Apakah pecahan kaca yang kena pantulan cahaya matahari? Eh, sekarang kan menjelang malam alias sudah senja. Setengah matahari tenggelam... Tapi, bisa saja, kan? Yang penting ada lapisan deflektor atau apa lah.

Atau jangan-jangan sebuah senter yang mati-hidup nyaris kehabisan baterai? Aih, kenapa pula ada benda seperti senter di hutan konon dikatakan angker? Y-yah, mungkin saja sih kalau ada yang lagi berkemah di sana dan tidak sengaja menjatuhkan alat penerang.

Kutepuk pipiku. Wahai! Aku melakukannya lagi! Kebiasaan ini tidak mau hilang-hilang.

Baiklah. Kuucapkan selamat karena berhasil mengait rasa penasaranku. Tanpa pikir panjang, aku pun berjalan memutar karena tak mungkin aku berenang di sungai kotor.

Suara nyamuk mendengung di telingaku. Belum lagi rerumputan mengenai kulitku yang tidak tertutup seragam sekolah terasa gatal. Aku harus cepat-cepat menemukan lampu senter itu dan keluar dari hutan ini—ANJIR?!

Aku jatuh terjengkang, beringsut mundur. Sengaja kusibak kasar semak-semak setinggi badan yang mengganggu jarak pandang. Mana kusangka aku sudah sampai di sumber cahaya yang kulihat di seberang sungai.

Itu bukan sinar senter atau kaca. I-itu cahaya dari lingkaran aneh yang... mengapung?!

Kutampar pipiku sendiri. Sakit, jadi bukan mimpi. Aku menelan ludah. L-lubang apa ini?! Kenapa bisa mengambang? Gila banget!

Aku beranjak bangun, mengitari lubang seukuran manusia itu. Hmm, benar-benar menarik. Apakah ini semacam portal ajaib yang sering kulihat di film superhero? Dan, apa artinya setangkai bunga dandelion ini?

Aku jongkok memungutnya, bergumam dalam hati. Dandelion itu sudah tak berputik.

Hahaha! Aku terkekeh receh. Oh ayolah, Verdandi. Kita hidup di zaman modern dimana teknologi bisa menipu apa dan siapa pun. Paling ini layar tiga dimensi, hologram, atau apa kek gitu, yang bisa hilang kalau disentuh.

Dengan sombongnya aku menyentuh permukaan lubang portal tersebut. Alhasil, tubuhku pun tersedot ke dalamnya.

"UWAAAA!!!" Aku terpekik histeris. A-apa ini?! Aku seperti berada di rollercoaster yang bergerak dalam kecepatan tinggi. Mana badanku diputar-putar seperti jarum jam.

"Mama! Tolong aku!" Mulutku komat-kamit menyerukan Mama sembari membaca semua doa yang kuingat. Aku telah berdosa! Aku telah menyepelekan portal itu! Tuhan, tolong jangan biarkan aku mati di sini! Aku berdosa!

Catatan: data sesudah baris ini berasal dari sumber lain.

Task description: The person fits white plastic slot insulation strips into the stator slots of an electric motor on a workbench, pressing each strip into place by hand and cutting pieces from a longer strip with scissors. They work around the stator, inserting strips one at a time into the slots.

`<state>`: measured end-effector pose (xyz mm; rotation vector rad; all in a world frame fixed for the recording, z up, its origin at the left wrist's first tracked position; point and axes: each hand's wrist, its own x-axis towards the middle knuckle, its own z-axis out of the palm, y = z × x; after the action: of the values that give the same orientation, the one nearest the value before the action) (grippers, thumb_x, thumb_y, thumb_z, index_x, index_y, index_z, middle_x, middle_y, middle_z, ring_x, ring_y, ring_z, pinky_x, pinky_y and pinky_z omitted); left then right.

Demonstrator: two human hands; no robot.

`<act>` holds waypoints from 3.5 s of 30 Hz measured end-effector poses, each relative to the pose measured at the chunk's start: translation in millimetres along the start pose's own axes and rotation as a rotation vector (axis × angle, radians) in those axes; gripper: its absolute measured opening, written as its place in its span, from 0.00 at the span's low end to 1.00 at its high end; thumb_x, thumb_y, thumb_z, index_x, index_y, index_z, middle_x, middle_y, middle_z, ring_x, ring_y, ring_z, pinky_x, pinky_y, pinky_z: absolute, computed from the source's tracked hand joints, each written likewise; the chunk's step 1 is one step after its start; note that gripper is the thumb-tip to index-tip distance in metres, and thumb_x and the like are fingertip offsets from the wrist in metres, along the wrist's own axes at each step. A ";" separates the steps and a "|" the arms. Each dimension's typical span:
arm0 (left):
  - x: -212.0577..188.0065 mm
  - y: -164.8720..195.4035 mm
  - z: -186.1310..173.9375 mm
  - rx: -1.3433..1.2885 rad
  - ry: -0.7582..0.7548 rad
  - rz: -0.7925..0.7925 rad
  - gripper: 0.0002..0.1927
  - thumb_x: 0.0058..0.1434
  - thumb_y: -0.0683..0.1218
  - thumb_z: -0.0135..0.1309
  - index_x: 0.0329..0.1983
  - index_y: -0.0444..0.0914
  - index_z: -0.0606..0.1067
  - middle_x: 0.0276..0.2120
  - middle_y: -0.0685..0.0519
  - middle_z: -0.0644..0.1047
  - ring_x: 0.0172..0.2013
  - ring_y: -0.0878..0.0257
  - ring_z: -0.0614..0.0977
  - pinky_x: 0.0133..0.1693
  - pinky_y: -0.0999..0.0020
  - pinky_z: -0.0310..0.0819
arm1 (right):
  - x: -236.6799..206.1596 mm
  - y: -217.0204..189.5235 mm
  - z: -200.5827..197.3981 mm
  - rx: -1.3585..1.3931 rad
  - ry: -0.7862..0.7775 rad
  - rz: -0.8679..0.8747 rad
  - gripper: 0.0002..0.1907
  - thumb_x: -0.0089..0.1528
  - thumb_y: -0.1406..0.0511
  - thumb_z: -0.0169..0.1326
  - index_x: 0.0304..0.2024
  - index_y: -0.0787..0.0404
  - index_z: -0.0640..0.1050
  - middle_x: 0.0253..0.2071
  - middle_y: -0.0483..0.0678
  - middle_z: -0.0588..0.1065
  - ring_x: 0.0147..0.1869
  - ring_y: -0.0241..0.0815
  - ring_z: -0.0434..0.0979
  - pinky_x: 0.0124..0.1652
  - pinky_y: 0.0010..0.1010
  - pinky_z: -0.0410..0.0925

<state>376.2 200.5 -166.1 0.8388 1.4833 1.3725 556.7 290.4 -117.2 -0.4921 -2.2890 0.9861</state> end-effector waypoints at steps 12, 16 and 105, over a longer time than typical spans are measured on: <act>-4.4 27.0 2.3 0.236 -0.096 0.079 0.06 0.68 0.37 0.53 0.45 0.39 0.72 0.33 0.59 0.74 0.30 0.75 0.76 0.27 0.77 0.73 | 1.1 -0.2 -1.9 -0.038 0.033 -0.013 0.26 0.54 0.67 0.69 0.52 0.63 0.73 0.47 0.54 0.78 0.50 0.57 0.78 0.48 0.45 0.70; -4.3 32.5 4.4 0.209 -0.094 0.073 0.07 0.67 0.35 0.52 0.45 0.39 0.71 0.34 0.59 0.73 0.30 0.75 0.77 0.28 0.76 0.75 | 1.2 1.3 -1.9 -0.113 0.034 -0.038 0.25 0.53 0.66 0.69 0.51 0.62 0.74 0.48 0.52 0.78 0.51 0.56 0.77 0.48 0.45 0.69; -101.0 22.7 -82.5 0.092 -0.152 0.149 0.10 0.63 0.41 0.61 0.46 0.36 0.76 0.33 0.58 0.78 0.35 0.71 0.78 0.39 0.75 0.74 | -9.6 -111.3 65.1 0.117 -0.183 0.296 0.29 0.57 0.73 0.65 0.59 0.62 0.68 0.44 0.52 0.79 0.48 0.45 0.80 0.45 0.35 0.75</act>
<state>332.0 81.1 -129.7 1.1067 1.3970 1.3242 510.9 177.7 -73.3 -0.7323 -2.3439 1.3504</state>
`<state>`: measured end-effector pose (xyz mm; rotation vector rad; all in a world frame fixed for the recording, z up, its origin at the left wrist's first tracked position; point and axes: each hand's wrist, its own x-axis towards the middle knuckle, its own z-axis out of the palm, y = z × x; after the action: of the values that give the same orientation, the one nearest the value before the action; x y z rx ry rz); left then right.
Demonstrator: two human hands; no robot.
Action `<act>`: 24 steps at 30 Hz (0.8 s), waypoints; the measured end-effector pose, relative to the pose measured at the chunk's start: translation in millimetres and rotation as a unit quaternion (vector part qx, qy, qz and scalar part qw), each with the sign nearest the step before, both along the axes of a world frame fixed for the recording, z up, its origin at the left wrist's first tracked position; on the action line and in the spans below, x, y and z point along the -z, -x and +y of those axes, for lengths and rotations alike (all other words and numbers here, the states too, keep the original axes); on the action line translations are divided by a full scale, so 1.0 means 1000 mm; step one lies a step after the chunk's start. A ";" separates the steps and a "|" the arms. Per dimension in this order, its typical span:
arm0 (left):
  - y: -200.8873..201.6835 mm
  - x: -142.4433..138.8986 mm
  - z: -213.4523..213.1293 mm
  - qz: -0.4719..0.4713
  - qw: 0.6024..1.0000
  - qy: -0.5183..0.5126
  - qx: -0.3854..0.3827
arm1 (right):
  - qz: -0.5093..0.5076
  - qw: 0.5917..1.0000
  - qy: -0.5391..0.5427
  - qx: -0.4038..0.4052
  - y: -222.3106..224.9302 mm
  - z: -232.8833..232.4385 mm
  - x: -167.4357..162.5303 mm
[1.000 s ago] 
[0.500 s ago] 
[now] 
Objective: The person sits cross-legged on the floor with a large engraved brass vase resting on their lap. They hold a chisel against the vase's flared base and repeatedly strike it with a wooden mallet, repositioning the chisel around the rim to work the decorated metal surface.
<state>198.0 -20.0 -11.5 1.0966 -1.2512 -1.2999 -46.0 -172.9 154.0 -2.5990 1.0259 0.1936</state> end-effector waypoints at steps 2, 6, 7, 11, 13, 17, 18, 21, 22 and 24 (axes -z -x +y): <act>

Ujung dari portal sialan ini pun terbuka. Aku dilempar keluar seperti muntahan. Saat kepalaku mendongak, lubang itu menghilang.

"Tunggu! Tunggu!" Aku cepat-cepat duduk, menatap udara yang lengang. "Kau tak bisa melakukan ini padaku, Lubang Ajaib! Kau tak bisa meninggalkanku begitu... saja..."

Kalimatku menguap karena baru sadar panorama di sekelilingku berubah. Aku melongo. Bukankah hari sudah senja, mau malam? Kenapa di sini masih lah terang? Bukannya aku lagi berada di hutan, kenapa tahu-tahu aku berada di tengah padang luas? Lalu, kenapa punggungku terasa geli?

"Hei, bisakah kau enyah dariku?"

Aku tersentak, menoleh ke asal suara. Aku mendarat dan menimpa seorang laki-laki.